AWS Health Checks: The Vital Signs of Your Architecture

In AWS, high availability isn’t just about having multiple resources; it’s about ensuring those resources are actually functioning. Health checks are the mechanism AWS uses to monitor the status of your resources and automatically steer traffic away from failure.

The Restaurant Analogy

Imagine a busy restaurant with 10 tables. The host (Load Balancer) doesn’t just seat people at any table. They first check if the table is clean and the chairs are ready (Health Check). If a waiter spills a drink (Resource Failure), the host marks that table as “unavailable” until it’s cleaned, ensuring guests always have a good experience.

Core Concepts

1. ELB Health Checks (Target Groups)

Elastic Load Balancers (ALB, NLB, GLB) use health checks to determine if an instance or IP in a Target Group is ready to receive traffic. If a target fails, the ELB stops sending it requests until it passes a specific number of consecutive checks.

Healthy Threshold: Number of consecutive successful checks required to mark a target “Healthy”.
Unhealthy Threshold: Number of consecutive failed checks required to mark a target “Unhealthy”.
Timeout: Amount of time the ELB waits for a response.
Interval: Time between health check attempts.

2. Route 53 Health Checks

Route 53 health checks monitor endpoints (IPs, domain names) from outside the VPC using a global network of health checkers. This is critical for DNS Failover.

Endpoint Monitoring: Checks a specific URL or IP.
Calculated Health Checks: Combines multiple health checks using OR, AND, or NOT logic.
CloudWatch Alarm Monitoring: Monitors internal metrics (like disk space) and fails DNS if an alarm triggers.

Comparison: ELB vs. Route 53 Health Checks

Feature	ELB Health Checks	Route 53 Health Checks
Primary Purpose	Routing traffic to instances/containers.	DNS Failover and Global routing.
Location	Internal to the AWS Region.	External (Global checkers).
Target	EC2, Lambda, IP addresses in VPC.	Public IPs, Domain Names, CW Alarms.
Visibility	Private or Public.	Public Endpoints only (unless using CW).

Decision Matrix / If–Then Guide

Requirement	Recommended Strategy
Route traffic away from a crashed EC2 instance within a region.	Use ALB/NLB Health Checks.
Failover from a Primary Region to a Secondary Region (DR).	Use Route 53 Failover Policy with Health Checks.
Terminate and replace a “stuck” EC2 instance.	Link ASG Health Checks to ELB Health Checks.
Monitor a legacy on-premises server for DNS failover.	Use Route 53 Health Checks on the public IP.

Exam Tips and Gotchas

Security Groups: A common exam scenario involves health checks failing because the EC2 Security Group doesn’t allow inbound traffic from the Load Balancer’s IP range.
ASG vs.

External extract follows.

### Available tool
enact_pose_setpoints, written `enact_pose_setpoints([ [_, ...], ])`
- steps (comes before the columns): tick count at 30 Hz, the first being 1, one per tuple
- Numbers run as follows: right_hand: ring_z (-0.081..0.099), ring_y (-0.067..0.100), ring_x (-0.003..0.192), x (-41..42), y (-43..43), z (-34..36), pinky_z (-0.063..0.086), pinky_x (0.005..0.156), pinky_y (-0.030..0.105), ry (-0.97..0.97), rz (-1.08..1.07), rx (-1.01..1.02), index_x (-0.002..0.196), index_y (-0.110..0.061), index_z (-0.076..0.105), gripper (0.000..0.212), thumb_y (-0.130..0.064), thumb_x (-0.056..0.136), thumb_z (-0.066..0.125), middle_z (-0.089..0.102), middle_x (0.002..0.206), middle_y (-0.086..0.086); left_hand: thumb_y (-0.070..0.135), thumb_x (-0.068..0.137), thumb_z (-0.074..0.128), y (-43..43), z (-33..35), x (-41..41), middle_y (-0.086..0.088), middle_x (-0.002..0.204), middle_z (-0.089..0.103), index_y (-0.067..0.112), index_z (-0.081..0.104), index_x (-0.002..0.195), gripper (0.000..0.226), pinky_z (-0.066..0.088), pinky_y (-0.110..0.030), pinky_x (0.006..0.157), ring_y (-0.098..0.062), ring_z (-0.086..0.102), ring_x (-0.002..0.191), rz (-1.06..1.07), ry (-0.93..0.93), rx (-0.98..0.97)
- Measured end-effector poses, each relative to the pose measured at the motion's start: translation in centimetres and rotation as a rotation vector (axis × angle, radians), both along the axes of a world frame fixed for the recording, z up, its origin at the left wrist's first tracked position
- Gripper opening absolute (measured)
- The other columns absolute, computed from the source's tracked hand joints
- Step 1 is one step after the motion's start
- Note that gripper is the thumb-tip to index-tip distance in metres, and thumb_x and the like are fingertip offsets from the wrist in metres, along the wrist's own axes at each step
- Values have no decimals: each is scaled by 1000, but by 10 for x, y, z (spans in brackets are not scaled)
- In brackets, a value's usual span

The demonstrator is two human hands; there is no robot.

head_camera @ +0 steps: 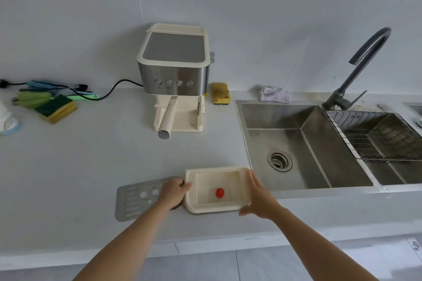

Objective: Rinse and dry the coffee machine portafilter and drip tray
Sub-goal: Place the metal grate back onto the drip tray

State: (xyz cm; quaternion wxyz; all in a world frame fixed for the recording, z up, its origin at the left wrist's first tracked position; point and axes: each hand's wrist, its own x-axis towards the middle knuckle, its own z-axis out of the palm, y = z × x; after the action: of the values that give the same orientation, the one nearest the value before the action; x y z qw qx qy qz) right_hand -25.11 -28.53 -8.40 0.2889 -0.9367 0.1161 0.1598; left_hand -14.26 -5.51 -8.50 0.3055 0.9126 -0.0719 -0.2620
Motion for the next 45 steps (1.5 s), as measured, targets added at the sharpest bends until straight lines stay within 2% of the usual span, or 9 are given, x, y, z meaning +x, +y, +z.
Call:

ELB: By default, Auto Scaling Groups only monitor EC2 “Status Checks” (hardware/system). You must explicitly tell ASG to use ELB health checks if you want it to replace instances that are “running” but failing web requests.
Grace Periods: Always set a HealthCheckGracePeriod in ASG to prevent the system from killing instances while they are still booting up.
HTTP Codes: For ALB, you can define which codes (e.g., 200, 301) are considered “Healthy.”

Topics covered:

Summary of key subtopics covered in this guide:

Difference between ELB and Route 53 Health Checks
Health Check configuration parameters (Thresholds, Intervals)
Auto Scaling Group (ASG) integration and Grace Periods
Route 53 DNS Failover and Calculated Health Checks
Troubleshooting Security Group interference

Visualizing AWS Health Check Flow

Service Ecosystem

Integrations

CloudWatch: Trigger alarms based on health check failure rates.
ASG: Automatically terminate instances that fail ELB health checks.
IAM: Control who can modify health check settings.

Performance

Optimization

Use Shallow Health Checks (checking if the web server is up) for high-frequency pings, and Deep Health Checks (checking DB connectivity) sparingly to avoid overloading backend resources.

Cost Optimization

Route 53 Pricing

Route 53 Health Checks are charged per check per month. Non-AWS endpoints cost more than AWS endpoints. Monitoring 100+ endpoints can add up; use Calculated Health Checks to group resources.

Production Use Case: Multi-Region Failover

A global e-commerce site uses Route 53 with Latency Routing. They attach Route 53 Health Checks to each regional ALB. If the US-East-1 region suffers an outage, Route 53 detects the health check failure and automatically updates DNS records to point all global traffic to the US-West-2 region within seconds.